Paper Information

Citation: McDaniel, J. R., & Balmuth, J. R. (1992). Kekulé: OCR-Optical Chemical (Structure) Recognition. Journal of Chemical Information and Computer Sciences, 32(4), 373-378. https://doi.org/10.1021/ci00008a018

Publication: Journal of Chemical Information and Computer Sciences, 1992

What kind of paper is this?

This is a Methodological Paper ($\Psi_{\text{Method}}$). It proposes a novel software architecture (“Kekulé”) designed to solve a specific technical problem: the automatic conversion of printed chemical structure diagrams into computer-readable connection tables. The paper focuses on the “how” of the system - detailing the seven-step pipeline from scanning to graph compilation - and validates the method through performance testing on a specific dataset.

What is the motivation?

The primary motivation is to bridge the gap between how chemists communicate (structural diagrams) and how chemical databases store information (connection tables like MOLfiles).

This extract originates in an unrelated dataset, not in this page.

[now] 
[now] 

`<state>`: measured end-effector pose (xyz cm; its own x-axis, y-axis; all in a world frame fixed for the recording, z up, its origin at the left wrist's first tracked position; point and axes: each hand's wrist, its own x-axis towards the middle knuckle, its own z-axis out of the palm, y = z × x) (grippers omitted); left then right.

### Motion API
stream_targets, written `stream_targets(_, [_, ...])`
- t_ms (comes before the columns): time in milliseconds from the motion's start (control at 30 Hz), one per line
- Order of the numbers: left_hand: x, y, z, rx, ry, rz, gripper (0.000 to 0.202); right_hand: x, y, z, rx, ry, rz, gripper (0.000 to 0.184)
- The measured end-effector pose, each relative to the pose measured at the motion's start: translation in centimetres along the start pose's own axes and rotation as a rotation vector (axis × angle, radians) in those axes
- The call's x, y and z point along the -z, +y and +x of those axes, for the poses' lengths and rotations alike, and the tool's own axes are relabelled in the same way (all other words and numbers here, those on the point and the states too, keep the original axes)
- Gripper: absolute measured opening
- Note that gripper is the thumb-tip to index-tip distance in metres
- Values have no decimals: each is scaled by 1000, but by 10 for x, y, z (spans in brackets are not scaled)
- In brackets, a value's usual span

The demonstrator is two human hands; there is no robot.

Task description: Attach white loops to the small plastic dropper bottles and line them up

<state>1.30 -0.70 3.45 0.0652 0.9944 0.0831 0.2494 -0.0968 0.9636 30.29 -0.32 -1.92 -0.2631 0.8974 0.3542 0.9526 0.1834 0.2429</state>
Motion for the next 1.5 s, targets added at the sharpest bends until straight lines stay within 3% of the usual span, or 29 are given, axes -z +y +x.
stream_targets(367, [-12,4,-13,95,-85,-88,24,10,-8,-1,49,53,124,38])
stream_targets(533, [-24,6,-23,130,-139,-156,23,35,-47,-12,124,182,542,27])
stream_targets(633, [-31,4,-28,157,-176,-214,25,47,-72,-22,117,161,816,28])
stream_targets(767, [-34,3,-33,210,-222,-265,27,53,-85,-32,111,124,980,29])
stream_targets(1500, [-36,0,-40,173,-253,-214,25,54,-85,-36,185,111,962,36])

  • Inefficiency of Manual Entry: Manual compilation of structural descriptions is “tedious and highly prone to error”.
  • Redrawing Costs: Even using drawing programs (like ChemDraw ancestors) to capture connectivity is inefficient; redrawing a complex molecule like vitamin $B_{12}$ takes ~20 minutes.
  • Lack of Existing Solutions: Existing OCR systems at the time failed on chemical diagrams because they could not handle the mix of graphics (bonds) and text (atom labels), and struggled with small, mixed fonts.

What is the novelty here?

Kekulé represents the first “successful attempt to integrate all of the required elements” of image processing, OCR, structure editing, and database communication into a complete system.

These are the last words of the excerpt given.